Output the full listing below exactly; the images stay out.

(Supplied information)
== Segment start ==

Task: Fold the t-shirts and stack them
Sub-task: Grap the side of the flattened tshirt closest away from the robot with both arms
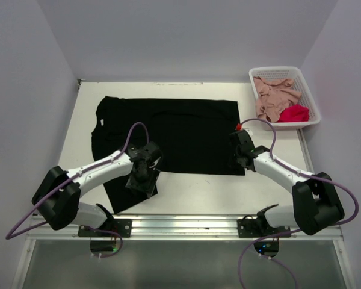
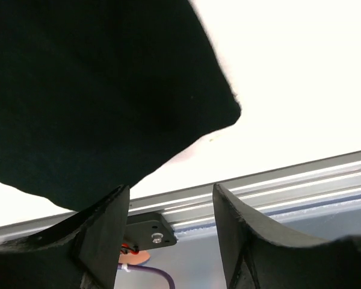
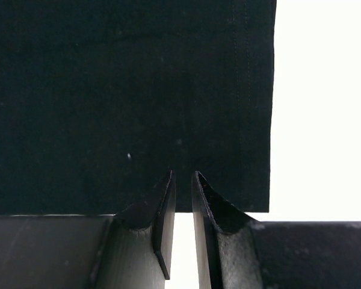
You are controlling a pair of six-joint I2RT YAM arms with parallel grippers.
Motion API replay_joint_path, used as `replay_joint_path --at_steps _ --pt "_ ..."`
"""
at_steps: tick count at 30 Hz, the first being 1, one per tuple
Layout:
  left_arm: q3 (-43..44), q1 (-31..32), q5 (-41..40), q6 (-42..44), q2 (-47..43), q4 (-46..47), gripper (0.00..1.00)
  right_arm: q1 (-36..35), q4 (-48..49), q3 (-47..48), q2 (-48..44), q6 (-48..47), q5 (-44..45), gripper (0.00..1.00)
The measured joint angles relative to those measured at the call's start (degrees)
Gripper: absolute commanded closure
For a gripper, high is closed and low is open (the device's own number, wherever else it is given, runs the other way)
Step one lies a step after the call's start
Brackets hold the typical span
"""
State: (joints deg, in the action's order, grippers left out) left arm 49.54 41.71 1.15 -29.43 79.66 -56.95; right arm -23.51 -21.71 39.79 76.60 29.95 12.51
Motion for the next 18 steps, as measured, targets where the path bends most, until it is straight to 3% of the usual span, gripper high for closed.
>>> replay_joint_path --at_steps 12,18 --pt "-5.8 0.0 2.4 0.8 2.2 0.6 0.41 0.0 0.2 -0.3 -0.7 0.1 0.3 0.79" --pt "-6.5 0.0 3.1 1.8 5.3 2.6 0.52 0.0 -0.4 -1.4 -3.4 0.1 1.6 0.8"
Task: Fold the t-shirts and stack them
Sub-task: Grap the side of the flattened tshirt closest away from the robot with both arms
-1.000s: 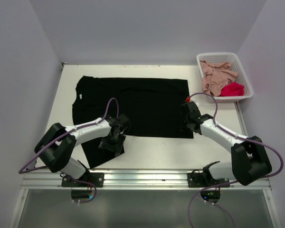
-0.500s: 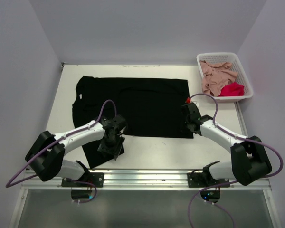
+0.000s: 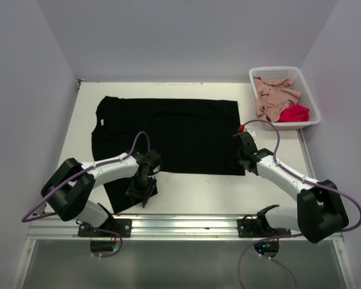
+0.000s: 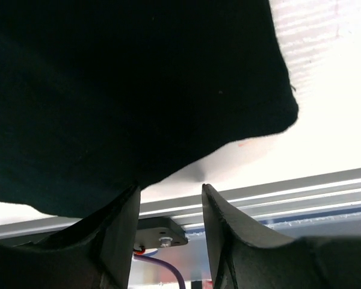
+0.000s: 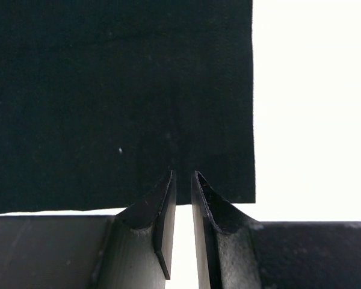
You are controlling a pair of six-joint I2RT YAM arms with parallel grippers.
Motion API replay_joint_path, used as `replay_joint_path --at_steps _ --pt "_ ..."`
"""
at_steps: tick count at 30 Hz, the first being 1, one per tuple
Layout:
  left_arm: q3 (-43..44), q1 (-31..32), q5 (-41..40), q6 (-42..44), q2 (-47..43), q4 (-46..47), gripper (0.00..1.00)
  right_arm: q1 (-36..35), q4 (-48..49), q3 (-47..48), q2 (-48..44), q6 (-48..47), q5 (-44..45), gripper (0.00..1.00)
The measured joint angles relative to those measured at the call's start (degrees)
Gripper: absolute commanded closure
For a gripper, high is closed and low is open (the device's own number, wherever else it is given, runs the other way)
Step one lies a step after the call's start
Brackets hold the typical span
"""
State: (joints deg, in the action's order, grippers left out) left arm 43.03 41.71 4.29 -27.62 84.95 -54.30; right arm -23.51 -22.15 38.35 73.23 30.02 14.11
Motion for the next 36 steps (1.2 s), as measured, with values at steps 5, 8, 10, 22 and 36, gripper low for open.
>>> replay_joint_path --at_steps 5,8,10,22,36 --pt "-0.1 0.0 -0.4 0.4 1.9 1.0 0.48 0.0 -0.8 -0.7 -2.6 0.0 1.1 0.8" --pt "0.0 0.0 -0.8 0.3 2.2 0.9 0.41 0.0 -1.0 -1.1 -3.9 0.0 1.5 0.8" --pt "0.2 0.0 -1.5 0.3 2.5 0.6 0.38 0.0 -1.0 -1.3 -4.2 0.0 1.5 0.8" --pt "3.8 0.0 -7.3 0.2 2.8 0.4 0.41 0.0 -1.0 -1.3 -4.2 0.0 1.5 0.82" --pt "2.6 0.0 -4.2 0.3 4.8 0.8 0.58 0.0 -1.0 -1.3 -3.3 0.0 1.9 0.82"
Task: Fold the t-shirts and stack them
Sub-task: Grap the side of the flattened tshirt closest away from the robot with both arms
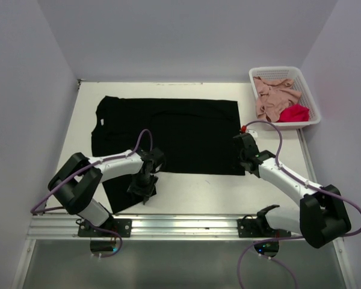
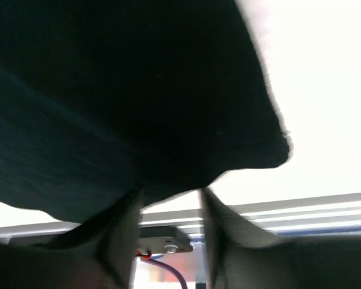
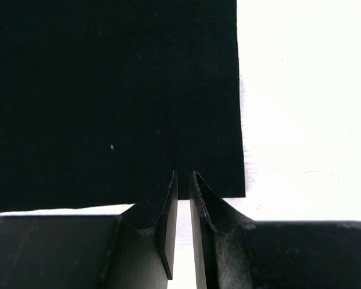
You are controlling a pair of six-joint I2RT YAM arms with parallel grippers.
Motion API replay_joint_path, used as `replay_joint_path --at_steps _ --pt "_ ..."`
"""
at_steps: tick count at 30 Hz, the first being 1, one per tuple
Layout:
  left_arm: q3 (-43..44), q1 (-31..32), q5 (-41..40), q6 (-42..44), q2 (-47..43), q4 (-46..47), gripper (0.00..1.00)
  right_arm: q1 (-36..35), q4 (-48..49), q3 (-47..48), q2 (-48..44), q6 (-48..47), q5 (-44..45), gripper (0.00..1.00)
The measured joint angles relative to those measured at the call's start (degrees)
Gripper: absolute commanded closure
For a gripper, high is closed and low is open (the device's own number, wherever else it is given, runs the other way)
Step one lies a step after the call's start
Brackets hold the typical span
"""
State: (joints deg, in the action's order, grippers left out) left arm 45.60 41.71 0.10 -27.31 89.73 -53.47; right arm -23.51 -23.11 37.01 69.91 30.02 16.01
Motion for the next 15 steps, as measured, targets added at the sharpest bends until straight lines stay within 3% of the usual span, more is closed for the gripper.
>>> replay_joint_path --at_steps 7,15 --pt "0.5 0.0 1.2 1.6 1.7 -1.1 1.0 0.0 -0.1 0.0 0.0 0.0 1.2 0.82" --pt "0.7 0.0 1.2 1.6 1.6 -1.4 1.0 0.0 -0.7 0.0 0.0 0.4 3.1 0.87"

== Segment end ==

(Output of the exercise)
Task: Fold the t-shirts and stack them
Sub-task: Grap the side of the flattened tshirt closest away from the robot with both arms
You are controlling a pair of six-joint I2RT YAM arms with parallel grippers.
Motion API replay_joint_path, used as `replay_joint_path --at_steps _ --pt "_ ..."`
"""
at_steps: tick count at 30 Hz, the first being 1, one per tuple
Layout:
  left_arm: q3 (-43..44), q1 (-31..32), q5 (-41..40), q6 (-42..44), q2 (-47..43), q4 (-46..47), gripper (0.00..1.00)
  right_arm: q1 (-36..35), q4 (-48..49), q3 (-47..48), q2 (-48..44), q6 (-48..47), q5 (-44..45), gripper (0.00..1.00)
The measured joint angles relative to those measured at the call's start (degrees)
Gripper: absolute commanded closure
For a gripper, high is closed and low is open (the device's own number, wherever else it is given, runs the other way)
Step one lies a step after the call's start
Brackets hold the typical span
"""
State: (joints deg, in the action's order, grippers left out) left arm 49.54 41.71 1.15 -29.43 79.66 -56.95; right arm -23.51 -21.71 39.79 76.60 29.95 12.51
Motion for the next 18 steps, as measured, targets where the path bends most, until it is straight to 3% of the usual span, gripper high for closed.
>>> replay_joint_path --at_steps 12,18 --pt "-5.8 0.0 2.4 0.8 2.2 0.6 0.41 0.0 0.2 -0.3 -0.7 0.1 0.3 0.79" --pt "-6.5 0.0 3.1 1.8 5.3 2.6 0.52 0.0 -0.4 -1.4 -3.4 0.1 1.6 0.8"
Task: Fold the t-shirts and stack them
Sub-task: Grap the side of the flattened tshirt closest away from the robot with both arms
-1.000s: 
-0.500s: 
+0.000s: 
+0.000s: 
+0.000s: 
You are controlling a pair of six-joint I2RT YAM arms with parallel grippers.
Motion API replay_joint_path, used as `replay_joint_path --at_steps _ --pt "_ ..."`
"""
at_steps: tick count at 30 Hz, the first being 1, one per tuple
Layout:
  left_arm: q3 (-43..44), q1 (-31..32), q5 (-41..40), q6 (-42..44), q2 (-47..43), q4 (-46..47), gripper (0.00..1.00)
  right_arm: q1 (-36..35), q4 (-48..49), q3 (-47..48), q2 (-48..44), q6 (-48..47), q5 (-44..45), gripper (0.00..1.00)
The measured joint angles relative to those measured at the call's start (degrees)
Gripper: absolute commanded closure
For a gripper, high is closed and low is open (the device's own number, wherever else it is given, runs the other way)
Step one lies a step after the call's start
Brackets hold the typical span
"""
State: (joints deg, in the action's order, grippers left out) left arm 43.03 41.71 4.29 -27.62 84.95 -54.30; right arm -23.51 -22.15 38.35 73.23 30.02 14.11
Motion for the next 36 steps (1.2 s), as measured, with values at steps 5, 8, 10, 22 and 36, gripper low for open.
>>> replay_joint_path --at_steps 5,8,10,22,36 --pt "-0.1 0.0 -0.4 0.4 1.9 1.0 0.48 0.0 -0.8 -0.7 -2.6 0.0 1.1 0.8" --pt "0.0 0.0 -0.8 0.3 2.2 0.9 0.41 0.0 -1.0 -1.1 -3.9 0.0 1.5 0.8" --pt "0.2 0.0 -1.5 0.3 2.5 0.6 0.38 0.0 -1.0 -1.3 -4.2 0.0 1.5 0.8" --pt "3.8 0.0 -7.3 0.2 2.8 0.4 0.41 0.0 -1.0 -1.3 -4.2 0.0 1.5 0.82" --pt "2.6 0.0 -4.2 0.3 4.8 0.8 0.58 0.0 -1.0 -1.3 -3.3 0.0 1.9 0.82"
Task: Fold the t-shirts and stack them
Sub-task: Grap the side of the flattened tshirt closest away from the robot with both arms
You are controlling a pair of six-joint I2RT YAM arms with parallel grippers.
Motion API replay_joint_path, used as `replay_joint_path --at_steps _ --pt "_ ..."`
"""
at_steps: tick count at 30 Hz, the first being 1, one per tuple
Layout:
  left_arm: q3 (-43..44), q1 (-31..32), q5 (-41..40), q6 (-42..44), q2 (-47..43), q4 (-46..47), gripper (0.00..1.00)
  right_arm: q1 (-36..35), q4 (-48..49), q3 (-47..48), q2 (-48..44), q6 (-48..47), q5 (-44..45), gripper (0.00..1.00)
The measured joint angles relative to those measured at the call's start (degrees)
Gripper: absolute commanded closure
For a gripper, high is closed and low is open (the device's own number, wherever else it is given, runs the other way)
Step one lies a step after the call's start
Brackets hold the typical span
"""
State: (joints deg, in the action's order, grippers left out) left arm 45.60 41.71 0.10 -27.31 89.73 -53.47; right arm -23.51 -23.11 37.01 69.91 30.02 16.01
Motion for the next 15 steps, as measured, targets added at the sharpest bends until straight lines stay within 3% of the usual span, more is closed for the gripper.
>>> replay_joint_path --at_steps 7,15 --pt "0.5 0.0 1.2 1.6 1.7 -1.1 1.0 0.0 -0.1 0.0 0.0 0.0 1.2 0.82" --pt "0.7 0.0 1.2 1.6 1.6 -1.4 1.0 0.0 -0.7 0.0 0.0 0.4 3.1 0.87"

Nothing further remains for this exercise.